TASK.
Which lines below contain the word "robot"? Copy each one.

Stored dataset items
[Start of Attachment]
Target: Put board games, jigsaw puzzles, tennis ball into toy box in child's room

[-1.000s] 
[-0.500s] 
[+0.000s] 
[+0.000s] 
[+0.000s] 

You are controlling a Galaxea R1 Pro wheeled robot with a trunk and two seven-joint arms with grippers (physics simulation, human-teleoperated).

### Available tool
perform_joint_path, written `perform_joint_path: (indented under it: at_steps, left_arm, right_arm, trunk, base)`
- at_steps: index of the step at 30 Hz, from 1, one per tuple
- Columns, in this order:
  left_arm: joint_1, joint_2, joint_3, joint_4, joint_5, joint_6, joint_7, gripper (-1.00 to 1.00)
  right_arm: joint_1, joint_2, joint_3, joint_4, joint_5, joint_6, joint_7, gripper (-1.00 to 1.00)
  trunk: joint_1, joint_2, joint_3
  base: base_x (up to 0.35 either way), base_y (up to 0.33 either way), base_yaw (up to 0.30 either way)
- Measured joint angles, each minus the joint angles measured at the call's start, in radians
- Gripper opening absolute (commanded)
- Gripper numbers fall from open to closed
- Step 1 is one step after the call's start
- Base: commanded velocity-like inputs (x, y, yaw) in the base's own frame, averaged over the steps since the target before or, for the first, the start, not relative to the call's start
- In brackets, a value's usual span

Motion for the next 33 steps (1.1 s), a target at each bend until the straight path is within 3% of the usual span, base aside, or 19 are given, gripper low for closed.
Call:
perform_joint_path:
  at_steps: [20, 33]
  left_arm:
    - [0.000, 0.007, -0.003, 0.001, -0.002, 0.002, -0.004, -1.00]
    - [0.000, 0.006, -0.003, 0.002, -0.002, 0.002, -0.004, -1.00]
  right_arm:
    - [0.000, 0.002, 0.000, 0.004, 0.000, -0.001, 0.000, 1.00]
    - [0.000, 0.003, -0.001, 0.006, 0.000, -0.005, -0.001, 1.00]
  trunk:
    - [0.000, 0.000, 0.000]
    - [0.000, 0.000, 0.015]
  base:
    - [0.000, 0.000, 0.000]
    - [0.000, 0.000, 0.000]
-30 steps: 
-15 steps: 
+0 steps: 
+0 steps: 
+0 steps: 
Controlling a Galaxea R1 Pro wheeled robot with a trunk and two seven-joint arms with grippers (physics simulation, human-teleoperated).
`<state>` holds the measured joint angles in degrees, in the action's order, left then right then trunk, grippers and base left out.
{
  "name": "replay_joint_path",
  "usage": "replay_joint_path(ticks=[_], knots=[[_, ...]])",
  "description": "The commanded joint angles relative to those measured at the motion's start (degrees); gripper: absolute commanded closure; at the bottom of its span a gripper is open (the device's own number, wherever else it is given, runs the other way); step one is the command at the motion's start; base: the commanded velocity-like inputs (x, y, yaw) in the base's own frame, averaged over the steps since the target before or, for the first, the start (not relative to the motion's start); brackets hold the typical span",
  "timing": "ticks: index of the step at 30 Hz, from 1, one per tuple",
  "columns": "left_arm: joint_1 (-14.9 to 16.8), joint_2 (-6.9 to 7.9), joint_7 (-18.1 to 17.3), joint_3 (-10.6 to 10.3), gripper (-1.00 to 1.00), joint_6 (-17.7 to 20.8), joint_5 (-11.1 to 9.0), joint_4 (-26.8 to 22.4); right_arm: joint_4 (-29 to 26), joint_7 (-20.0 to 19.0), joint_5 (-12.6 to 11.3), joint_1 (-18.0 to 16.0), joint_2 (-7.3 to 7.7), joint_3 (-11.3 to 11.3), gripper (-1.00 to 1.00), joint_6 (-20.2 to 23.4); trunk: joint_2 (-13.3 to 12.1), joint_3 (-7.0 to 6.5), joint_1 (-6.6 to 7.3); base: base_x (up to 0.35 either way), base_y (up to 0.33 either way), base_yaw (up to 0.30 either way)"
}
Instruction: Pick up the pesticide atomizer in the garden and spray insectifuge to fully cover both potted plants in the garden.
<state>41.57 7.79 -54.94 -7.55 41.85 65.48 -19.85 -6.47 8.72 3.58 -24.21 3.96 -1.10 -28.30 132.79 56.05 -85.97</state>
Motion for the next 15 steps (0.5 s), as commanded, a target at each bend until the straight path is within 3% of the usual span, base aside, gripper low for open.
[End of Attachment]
SOLUTION TO THE EXERCISE.
You are controlling a Galaxea R1 Pro wheeled robot with a trunk and two seven-joint arms with grippers (physics simulation, human-teleoperated).
Controlling a Galaxea R1 Pro wheeled robot with a trunk and two seven-joint arms with grippers (physics simulation, human-teleoperated).

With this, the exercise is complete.